Selama pandemi, obsesi digital di Indonesia perlu disoroti karena kecepatan pengembangan dan penggunaan teknologi digital meningkat pesat. Pembatasan dan keharusan bekerja di rumah membuat fasilitas digital dibutuhkan. Orang tidak lagi perlu menunggu bertahun-tahun untuk mengembangkan aplikasi atau produk digital lainnya karena mereka terdorong oleh permintaan pasar yang makin menjauhi kontak langsung. Mereka melihat kebutuhan besar untuk melakukan digitalisasi ataupun membuat produk digital.
Transformasi digital adalah tentang menciptakan nilai baru tanpa henti, untuk pelanggan, diri kita sendiri, dan perusahaan melalui penerapan peningkatan digital yang cermat.

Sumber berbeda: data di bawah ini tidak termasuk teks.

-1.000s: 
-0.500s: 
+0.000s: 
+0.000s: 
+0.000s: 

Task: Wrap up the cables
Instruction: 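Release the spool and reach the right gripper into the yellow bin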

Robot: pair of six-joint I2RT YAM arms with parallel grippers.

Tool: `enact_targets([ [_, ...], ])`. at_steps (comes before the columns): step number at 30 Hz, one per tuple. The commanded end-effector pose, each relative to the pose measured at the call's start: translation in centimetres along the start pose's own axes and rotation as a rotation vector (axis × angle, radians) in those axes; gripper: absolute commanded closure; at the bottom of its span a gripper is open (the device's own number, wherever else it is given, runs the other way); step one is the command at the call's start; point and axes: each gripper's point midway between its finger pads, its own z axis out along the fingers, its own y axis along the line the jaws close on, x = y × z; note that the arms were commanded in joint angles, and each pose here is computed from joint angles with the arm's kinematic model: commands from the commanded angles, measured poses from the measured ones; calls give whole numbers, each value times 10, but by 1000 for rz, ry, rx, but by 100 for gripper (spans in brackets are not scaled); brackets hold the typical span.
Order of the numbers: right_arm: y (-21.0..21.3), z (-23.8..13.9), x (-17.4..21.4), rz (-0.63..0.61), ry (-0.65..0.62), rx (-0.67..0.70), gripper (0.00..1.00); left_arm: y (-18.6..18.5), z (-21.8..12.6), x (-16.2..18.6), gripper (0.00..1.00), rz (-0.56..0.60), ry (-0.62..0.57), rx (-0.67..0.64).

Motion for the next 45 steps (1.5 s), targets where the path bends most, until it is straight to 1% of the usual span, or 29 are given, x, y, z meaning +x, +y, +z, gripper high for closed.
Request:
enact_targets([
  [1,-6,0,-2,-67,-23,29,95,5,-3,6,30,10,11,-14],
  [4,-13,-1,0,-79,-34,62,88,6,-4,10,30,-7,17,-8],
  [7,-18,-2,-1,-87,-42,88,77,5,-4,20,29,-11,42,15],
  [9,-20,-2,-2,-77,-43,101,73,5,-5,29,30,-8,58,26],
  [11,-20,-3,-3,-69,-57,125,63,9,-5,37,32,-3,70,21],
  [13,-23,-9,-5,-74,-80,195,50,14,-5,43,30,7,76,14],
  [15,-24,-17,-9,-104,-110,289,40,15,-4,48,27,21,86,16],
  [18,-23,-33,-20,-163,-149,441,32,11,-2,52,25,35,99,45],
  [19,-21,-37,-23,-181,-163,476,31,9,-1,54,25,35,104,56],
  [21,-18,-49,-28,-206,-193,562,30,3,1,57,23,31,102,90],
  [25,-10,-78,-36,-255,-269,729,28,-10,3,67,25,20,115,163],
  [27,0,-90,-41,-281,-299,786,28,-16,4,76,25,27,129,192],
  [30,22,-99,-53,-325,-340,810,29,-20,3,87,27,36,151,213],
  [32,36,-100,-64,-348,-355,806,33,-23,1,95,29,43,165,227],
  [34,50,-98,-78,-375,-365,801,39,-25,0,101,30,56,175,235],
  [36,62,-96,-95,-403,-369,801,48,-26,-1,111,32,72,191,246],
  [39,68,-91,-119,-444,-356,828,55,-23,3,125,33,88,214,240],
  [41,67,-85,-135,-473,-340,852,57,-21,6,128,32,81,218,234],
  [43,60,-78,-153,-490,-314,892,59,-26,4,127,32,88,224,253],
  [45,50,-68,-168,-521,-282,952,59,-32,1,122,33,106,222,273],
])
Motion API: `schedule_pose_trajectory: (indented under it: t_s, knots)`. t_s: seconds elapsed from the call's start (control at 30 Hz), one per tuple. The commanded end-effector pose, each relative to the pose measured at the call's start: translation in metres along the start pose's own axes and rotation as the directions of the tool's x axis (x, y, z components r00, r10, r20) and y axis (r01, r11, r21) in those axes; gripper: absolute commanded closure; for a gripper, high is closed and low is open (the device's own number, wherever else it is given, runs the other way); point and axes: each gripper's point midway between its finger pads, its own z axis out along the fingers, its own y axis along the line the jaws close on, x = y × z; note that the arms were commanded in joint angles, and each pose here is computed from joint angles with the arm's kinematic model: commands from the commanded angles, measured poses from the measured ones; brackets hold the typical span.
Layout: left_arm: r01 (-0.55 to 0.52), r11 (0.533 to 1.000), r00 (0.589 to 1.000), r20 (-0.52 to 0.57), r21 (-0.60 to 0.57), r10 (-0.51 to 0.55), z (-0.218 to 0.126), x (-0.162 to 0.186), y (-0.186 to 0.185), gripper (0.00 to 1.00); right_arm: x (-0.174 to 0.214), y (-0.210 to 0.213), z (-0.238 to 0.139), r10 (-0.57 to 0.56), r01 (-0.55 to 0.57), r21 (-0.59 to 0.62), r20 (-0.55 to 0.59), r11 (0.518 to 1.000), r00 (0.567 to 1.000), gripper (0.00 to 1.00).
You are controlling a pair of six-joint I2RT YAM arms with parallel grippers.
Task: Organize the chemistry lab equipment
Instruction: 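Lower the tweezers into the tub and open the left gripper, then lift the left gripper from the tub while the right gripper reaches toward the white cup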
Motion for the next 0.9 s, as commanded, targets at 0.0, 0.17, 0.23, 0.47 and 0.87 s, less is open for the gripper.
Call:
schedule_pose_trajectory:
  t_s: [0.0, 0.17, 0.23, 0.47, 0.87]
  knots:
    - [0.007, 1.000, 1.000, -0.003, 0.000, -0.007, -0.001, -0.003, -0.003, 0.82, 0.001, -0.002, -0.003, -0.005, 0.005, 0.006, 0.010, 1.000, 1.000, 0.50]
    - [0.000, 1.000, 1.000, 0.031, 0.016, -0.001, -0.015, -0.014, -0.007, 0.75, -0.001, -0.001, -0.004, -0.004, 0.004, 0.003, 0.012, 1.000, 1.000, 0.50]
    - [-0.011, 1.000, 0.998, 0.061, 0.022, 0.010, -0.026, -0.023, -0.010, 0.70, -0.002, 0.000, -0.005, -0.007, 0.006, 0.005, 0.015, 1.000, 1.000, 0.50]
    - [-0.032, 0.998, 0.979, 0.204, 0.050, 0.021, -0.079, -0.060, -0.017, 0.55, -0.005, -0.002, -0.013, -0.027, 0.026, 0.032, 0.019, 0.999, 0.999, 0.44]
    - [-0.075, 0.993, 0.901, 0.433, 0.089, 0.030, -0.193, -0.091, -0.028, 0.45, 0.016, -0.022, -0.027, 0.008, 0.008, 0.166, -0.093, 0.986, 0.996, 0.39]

Investor malah berlomba untuk mencari usaha rintisan di tengah pandemi karena melihat kecenderungan itu. Oleh karena itu, daya tarik untuk masuk ke industri digital sangat besar. Mereka mungkin tergiur masuk ke sana. Usaha rintisan baru bermunculan.
Perusahaan lama juga mungkin tergiur untuk segera bertransformasi serta mempunyai fasilitas baru menjangkau konsumen. Mereka bisa saja ikut-ikutan mengembangkan teknologi digital sekalipun belum menguasai bisnis di industri ini. Obsesi digital tanpa pengetahuan yang memadai, dan tentu tanpa orang yang siap masuk ke dunia ini, bakal menjadi masalah di kemudian hari.
Secara global, investasi di industri digital sangat besar. Sampai 2023 diperkirakan mencapai 6,8 triliun dollar AS hanya untuk transformasi bisnis digital. Sebagian besar pebisnis sekarang memiliki keinginan agar bisa menurunkan biaya, mempercepat masuk ke pasar, dan membuka peluang baru dengan bertransformasi digital. Oleh karena itu, tidak mengherankan bila angka investasi mereka sangat besar. Pada saat yang sama, obsesi digital perlu diwaspadai agar tidak menjadi investasi sia-sia.